I've made three classes: Reader, Writer and the Main class. The Reader class uses a thread to listen for output from the Python interpreter standard output.

The Reader class:

package main;
import java.io.BufferedReader;
import java.io.IOException;
public class Reader implements Runnable {
    private volatile BufferedReader br;
    private volatile String output;
    private Thread thread;
    private Boolean stop;
    public Reader(BufferedReader br) {
        this.br = br;
        this.output = "";
        this.thread = new Thread(this);
        this.stop = false;
    }
    public void run() {
        while(!stop) {
            this.read();
        }
    }
    private synchronized void read() {
        try {
            if(br.ready()) {
                this.output = br.readLine();
                            System.out.println(this.output);
                notify();
                wait();
            }
        }
        catch(Exception error) {
            error.printStackTrace();
        }
    }
    public synchronized String getOutput() {
        try {
            wait();
        }
        catch(Exception error) {
            error.printStackTrace();
        }
        notify();
        return this.output;
    }
    public void startListening() {
        this.thread.start();
    }
    public void close() throws IOException {
        this.stop = true;
        this.br.close();
    }
}

And here's the Writer class:

package main;
import java.io.BufferedWriter;
import java.io.IOException;
public class Writer {
    private BufferedWriter bw;
    public Writer(BufferedWriter bw) {
        this.bw = bw;
    }
    public void write(String line) {
        try {
            this.bw.write(line);
            this.bw.newLine();
            this.bw.flush();
        }
        catch(Exception error) {
            error.printStackTrace();
        }
    }
    public void close() throws IOException {
        this.bw.close();
    }
}

Finally, the Main class looks as shown below.

package main;
import java.io.BufferedReader;
import java.io.BufferedWriter;
import java.io.IOException;
import java.io.InputStream;
import java.io.InputStreamReader;
import java.io.OutputStream;
import java.io.OutputStreamWriter;
public class Main {
    public static void main(String[] args) throws IOException, 
                                        InterruptedException {
        ProcessBuilder processBuilder = new ProcessBuilder("/usr/bin/script",
                                                   "-qfc", "/usr/bin/python",
                                                                "/dev/null");
        Process process = processBuilder.start();
        InputStream inputStream = process.getInputStream();
        InputStreamReader isr = new InputStreamReader(inputStream);
        BufferedReader br = new BufferedReader(isr);
        OutputStream outputStream = process.getOutputStream();
        OutputStreamWriter osw = new OutputStreamWriter(outputStream);
        BufferedWriter bw = new BufferedWriter(osw);
        Writer writer = new Writer(bw);
        Reader reader = new Reader(br);
        reader.startListening();
        writer.write("2+2");
        System.out.print(reader.getOutput());
    }
}

The only result I get are two lines of output with the first one being repeated at the beginning of the second.

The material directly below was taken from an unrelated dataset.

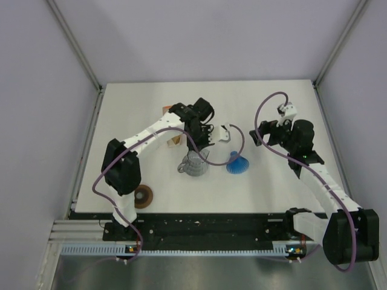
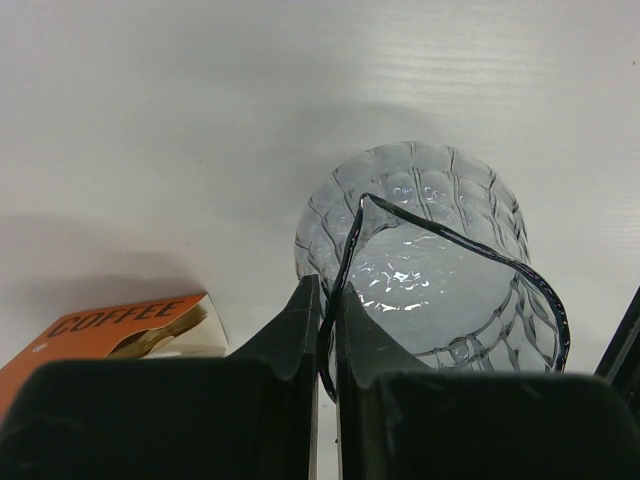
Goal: Place the coffee filter in the dripper
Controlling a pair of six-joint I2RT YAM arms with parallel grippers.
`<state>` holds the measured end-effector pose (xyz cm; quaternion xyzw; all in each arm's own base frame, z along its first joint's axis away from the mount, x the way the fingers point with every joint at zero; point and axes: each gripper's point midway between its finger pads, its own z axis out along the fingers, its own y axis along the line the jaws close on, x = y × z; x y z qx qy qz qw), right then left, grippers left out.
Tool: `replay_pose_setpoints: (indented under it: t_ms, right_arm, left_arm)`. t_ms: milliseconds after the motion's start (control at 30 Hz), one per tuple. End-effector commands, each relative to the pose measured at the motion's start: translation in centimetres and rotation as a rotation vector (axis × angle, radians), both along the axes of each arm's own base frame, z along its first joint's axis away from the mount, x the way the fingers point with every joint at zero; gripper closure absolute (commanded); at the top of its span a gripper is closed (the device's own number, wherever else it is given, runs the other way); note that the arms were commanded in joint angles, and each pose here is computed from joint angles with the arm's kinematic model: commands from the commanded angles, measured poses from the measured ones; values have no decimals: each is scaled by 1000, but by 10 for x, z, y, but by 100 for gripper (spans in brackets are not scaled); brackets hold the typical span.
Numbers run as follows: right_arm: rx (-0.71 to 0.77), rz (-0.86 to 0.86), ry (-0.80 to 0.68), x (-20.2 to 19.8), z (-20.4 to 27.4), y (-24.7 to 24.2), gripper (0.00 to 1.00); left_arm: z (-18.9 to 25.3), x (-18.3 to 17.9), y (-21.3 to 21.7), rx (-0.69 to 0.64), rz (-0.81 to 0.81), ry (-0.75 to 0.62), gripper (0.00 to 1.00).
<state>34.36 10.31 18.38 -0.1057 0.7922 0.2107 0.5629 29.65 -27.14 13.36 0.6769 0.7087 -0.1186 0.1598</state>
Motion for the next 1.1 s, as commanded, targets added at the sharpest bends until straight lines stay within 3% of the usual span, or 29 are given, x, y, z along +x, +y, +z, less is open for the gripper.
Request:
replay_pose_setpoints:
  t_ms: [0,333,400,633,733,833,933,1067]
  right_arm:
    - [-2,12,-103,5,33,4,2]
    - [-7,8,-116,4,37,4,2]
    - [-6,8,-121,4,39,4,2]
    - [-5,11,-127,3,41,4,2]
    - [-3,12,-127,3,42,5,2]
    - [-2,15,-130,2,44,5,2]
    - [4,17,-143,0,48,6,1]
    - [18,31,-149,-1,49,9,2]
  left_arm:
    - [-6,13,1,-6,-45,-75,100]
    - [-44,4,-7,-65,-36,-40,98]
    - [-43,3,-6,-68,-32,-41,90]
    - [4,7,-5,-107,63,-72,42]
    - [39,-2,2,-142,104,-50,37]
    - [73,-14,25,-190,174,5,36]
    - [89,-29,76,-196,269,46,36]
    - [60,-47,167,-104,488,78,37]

Python 2.6.6 (r266:84292, Jan 22 2014, 09:42:36).
Python 2.6.6 (r266:84292, Jan 22 2014, 09:42:36). [GCC 4.4.7] on linux2

It looks like the readLine method doesn't continue reading in spite of more output remaining. Why? I'd like my program to give the result as shown in the next few lines. Thank you in advance for your help.

Python 2.6.6 (r266:84292, Jan 22 2014, 09:42:36) 
[GCC 4.4.7 20120313 (Red Hat 4.4.7-4)] on linux2
Type "help", "copyright", "credits" or "license" for more information.
>>> 2+2
4
>>>
Luka
  • 1,718
  • 3
  • 19
  • 29
  • Perhaps the next line arrived before `getOutput` was called. – user253751 Aug 24 '14 at 13:10
  • When you reader goes into waiting state, how does it get out of it. Where does it get notified by the consumer? I think your implementation of the consumer/producer pattern is wrong. Particularly the use of wait/notify. – Edwin Dalorzo Aug 24 '14 at 13:24
  • @EdwinDalorzo: The `notify` method inside the `read` method of the `Reader` class notifies the main thread the output is ready. The `if` clause with a `ready` method before reading a line makes sure the writer has done its part. – Luka Aug 24 '14 at 14:38
  • @Luka, "The notify method inside the read method of the Reader class notifies the main thread the output is ready." No! It doesn't. The only thing that `notify()` does is to wake another thread that is in a `wait()` call on the same object. If no other thread is waiting at that exact moment, then `notify()` does not do anything at all. We call it a "lost notification" bug when thread A gets stuck in a wait() call _after_ thread B has already done the `notify()`. – Solomon Slow Aug 24 '14 at 15:13
  • @jameslarge: I see, the `notify` method wakes the other thread up, and then that thread waits to obtain the lock from the notifier. The notifier releases its lock by calling the `wait` method. Eventually, the thread which has been woken up moves on. I wasn't thorough enough in my comment. – Luka Aug 24 '14 at 15:38

2 Answers2

1

There is only one correct way to use wait() and notify().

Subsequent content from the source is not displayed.